■ TASK TO CARRY OUT
Although the data below contains pictures, output only the lines between those holding "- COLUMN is" and "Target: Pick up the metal", inclusive, exactly and without those pictures.
Start of RECORDS FOR THIS TASK
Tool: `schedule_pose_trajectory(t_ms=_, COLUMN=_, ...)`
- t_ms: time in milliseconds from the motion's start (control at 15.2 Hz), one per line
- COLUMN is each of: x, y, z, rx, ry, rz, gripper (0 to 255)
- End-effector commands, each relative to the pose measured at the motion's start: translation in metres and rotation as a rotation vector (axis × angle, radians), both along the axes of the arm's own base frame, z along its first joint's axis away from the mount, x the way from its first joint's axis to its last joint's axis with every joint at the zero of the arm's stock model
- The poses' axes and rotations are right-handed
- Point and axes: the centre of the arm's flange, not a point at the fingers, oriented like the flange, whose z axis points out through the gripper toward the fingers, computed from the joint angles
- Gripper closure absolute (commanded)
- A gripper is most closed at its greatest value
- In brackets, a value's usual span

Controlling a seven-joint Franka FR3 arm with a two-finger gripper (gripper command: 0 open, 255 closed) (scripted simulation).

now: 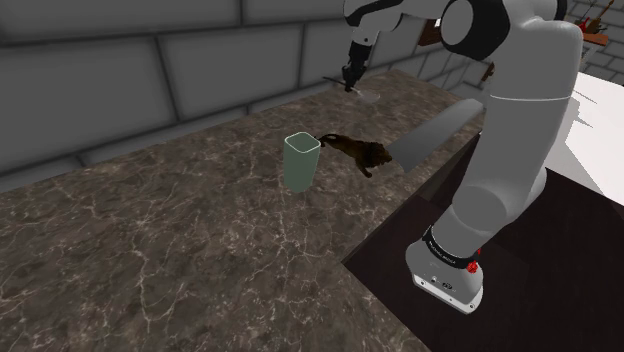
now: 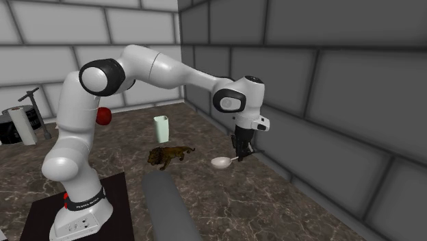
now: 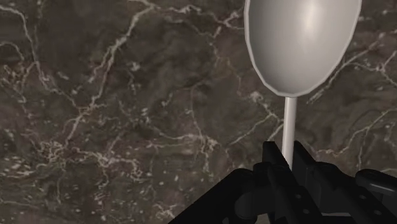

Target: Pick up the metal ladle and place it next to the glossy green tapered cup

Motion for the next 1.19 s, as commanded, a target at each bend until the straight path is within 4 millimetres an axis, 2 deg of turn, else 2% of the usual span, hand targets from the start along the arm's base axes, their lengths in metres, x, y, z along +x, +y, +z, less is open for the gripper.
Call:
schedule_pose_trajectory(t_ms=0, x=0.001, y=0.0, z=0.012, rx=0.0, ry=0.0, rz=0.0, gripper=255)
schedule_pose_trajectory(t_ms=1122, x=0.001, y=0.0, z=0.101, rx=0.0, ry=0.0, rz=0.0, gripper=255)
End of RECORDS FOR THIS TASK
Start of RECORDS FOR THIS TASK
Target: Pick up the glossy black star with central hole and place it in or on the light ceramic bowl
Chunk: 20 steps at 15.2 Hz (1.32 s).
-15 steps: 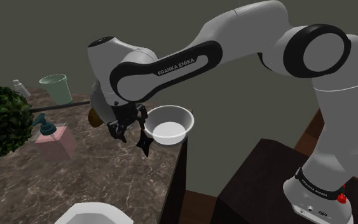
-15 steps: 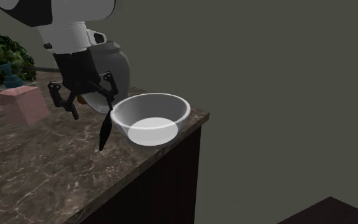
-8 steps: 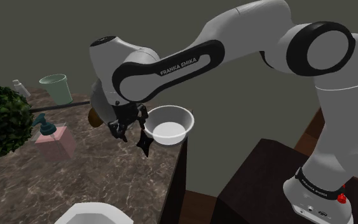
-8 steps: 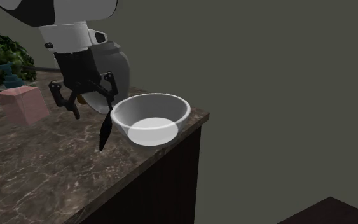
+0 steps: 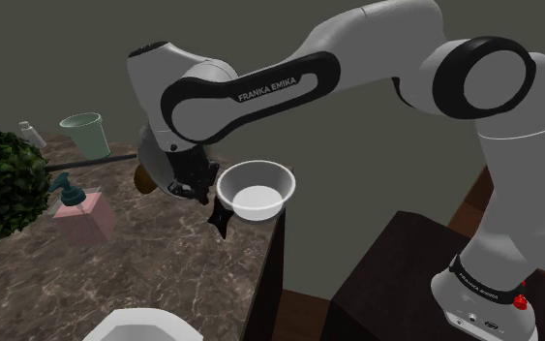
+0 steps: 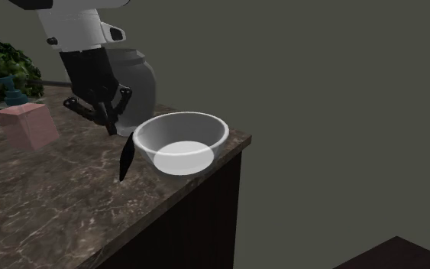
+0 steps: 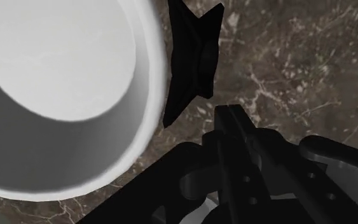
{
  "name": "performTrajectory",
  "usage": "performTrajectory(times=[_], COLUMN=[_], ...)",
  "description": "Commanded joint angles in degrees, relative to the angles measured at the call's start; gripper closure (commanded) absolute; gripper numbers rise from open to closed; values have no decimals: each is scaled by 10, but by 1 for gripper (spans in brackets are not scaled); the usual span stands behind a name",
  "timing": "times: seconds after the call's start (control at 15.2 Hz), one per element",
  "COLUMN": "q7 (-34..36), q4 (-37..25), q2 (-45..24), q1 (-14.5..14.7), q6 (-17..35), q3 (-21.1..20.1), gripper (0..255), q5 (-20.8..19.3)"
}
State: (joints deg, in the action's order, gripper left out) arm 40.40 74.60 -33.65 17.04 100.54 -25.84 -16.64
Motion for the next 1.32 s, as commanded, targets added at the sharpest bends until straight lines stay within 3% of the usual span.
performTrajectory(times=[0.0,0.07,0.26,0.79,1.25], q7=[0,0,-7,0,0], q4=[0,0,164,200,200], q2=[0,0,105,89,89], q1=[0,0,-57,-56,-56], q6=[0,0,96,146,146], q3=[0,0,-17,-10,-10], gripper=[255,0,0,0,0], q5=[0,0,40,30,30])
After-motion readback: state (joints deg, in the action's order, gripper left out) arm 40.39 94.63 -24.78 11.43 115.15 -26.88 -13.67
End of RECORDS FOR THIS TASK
■ WRITTEN REPLY
- COLUMN is each of: x, y, z, rx, ry, rz, gripper (0 to 255)
- End-effector commands, each relative to the pose measured at the motion's start: translation in metres and rotation as a rotation vector (axis × angle, radians), both along the axes of the arm's own base frame, z along its first joint's axis away from the mount, x the way from its first joint's axis to its last joint's axis with every joint at the zero of the arm's stock model
- The poses' axes and rotations are right-handed
- Point and axes: the centre of the arm's flange, not a point at the fingers, oriented like the flange, whose z axis points out through the gripper toward the fingers, computed from the joint angles
- Gripper closure absolute (commanded)
- A gripper is most closed at its greatest value
- In brackets, a value's usual span

Controlling a seven-joint Franka FR3 arm with a two-finger gripper (gripper command: 0 open, 255 closed) (scripted simulation).

now: 
now: 
now: 

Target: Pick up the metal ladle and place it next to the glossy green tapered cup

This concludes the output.